WORK TO BE COMPLETED> Extract all lines that hold "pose" from the records below.

AVAILABLE RECORDS>
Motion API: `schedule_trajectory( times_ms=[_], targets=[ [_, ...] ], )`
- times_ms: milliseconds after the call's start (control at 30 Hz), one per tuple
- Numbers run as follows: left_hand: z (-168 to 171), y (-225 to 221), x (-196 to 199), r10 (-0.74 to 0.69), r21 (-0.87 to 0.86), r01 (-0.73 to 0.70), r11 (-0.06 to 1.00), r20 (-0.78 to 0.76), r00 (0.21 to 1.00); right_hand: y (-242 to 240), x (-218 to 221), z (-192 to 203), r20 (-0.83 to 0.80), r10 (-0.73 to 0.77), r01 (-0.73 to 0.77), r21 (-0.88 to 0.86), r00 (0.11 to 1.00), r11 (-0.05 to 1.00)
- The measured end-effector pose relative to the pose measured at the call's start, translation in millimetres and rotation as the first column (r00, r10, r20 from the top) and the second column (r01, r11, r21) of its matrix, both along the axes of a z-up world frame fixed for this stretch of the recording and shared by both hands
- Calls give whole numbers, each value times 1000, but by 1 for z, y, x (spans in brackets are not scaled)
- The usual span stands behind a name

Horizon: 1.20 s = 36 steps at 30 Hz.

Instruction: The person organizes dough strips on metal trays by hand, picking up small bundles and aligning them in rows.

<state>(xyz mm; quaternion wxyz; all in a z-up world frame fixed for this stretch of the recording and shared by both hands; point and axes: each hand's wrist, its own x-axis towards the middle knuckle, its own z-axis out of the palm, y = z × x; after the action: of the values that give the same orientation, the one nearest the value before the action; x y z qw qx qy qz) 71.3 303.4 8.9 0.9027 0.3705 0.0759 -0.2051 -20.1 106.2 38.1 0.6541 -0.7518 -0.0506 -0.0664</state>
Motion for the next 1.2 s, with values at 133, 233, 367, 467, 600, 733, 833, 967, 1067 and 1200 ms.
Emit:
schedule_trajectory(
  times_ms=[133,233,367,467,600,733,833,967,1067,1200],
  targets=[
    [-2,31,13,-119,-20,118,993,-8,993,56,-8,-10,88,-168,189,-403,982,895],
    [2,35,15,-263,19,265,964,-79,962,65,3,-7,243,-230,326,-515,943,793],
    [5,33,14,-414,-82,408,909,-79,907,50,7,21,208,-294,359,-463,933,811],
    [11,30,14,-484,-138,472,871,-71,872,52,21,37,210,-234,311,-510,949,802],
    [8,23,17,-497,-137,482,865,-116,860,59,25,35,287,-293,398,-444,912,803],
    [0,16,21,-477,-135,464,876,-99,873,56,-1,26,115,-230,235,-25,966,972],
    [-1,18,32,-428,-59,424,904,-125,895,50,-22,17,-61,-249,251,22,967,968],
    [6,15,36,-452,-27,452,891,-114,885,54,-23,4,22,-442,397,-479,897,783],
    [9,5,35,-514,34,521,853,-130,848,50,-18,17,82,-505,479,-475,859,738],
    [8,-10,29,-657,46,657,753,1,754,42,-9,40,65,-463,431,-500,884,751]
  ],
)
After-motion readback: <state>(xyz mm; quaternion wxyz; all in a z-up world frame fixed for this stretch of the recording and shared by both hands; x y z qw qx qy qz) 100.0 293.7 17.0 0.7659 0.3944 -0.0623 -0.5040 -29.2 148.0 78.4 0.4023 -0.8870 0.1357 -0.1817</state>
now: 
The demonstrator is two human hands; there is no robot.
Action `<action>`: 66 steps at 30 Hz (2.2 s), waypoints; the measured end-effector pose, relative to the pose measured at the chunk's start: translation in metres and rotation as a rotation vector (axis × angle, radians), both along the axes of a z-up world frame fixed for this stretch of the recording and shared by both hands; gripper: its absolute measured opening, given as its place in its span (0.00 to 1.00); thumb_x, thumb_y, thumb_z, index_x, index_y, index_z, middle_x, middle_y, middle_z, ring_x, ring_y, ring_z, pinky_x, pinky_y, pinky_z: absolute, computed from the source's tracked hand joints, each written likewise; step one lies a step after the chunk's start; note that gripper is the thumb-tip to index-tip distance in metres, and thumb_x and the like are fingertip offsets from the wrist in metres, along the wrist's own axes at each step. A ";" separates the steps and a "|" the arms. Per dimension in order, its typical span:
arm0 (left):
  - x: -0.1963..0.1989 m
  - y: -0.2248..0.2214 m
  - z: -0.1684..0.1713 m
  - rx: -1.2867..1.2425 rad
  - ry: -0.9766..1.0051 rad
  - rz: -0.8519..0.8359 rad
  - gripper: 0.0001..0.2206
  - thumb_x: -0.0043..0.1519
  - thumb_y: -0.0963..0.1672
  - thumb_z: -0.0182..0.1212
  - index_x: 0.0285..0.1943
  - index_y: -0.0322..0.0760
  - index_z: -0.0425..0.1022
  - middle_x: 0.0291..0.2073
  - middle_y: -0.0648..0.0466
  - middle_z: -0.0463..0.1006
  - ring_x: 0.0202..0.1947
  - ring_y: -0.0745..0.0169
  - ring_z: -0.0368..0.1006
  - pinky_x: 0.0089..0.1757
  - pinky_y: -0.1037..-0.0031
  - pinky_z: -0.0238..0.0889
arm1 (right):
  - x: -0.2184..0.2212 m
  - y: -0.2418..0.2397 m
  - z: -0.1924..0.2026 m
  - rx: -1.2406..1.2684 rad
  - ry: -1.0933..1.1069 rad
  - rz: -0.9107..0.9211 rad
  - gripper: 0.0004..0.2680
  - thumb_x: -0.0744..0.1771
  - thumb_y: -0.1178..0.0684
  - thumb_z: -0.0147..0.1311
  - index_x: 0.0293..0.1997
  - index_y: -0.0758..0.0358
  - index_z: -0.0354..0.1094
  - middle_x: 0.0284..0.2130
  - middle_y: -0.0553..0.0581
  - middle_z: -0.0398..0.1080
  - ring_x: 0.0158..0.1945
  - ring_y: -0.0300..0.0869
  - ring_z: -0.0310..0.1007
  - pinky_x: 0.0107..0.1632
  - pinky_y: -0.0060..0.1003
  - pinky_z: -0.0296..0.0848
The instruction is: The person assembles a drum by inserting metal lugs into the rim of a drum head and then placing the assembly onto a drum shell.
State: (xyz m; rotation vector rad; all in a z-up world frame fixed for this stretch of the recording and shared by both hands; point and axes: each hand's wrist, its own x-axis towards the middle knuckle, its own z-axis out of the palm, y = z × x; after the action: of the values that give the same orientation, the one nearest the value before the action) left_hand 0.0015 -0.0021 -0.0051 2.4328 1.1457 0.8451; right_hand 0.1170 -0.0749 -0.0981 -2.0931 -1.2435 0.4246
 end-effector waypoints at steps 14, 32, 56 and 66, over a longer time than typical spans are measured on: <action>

RESULT OF THE EXERCISE>
- The measured end-effector pose relative to the pose measured at the call's start, translation in millimetres and rotation as the first column (r00, r10, r20 from the top) and the second column (r01, r11, r21) of its matrix, both along the axes of a z-up world frame fixed for this stretch of the recording and shared by both hands
Action `<action>`: 66 steps at 30 Hz (2.2 s), waypoints; the measured end-effector pose, relative to the pose measured at the chunk's start: translation in metres and rotation as a rotation vector (axis × angle, radians), both along the axes of a z-up world frame fixed for this stretch of the recording and shared by both hands; gripper: its absolute measured opening, given as its place in its span (0.00 to 1.00); thumb_x, thumb_y, thumb_z, index_x, index_y, index_z, middle_x, middle_y, middle_z, ring_x, ring_y, ring_z, pinky_x, pinky_y, pinky_z: absolute, computed from the source's tracked hand joints, each written likewise; step one lies a step after the chunk's start; note that gripper is the thumb-tip to index-tip distance in metres, and thumb_x and the like are fingertip offsets from the wrist in metres, along the wrist's own axes at each step. A ";" separates the steps and a "|" the arms. Per dimension in order, its typical span:

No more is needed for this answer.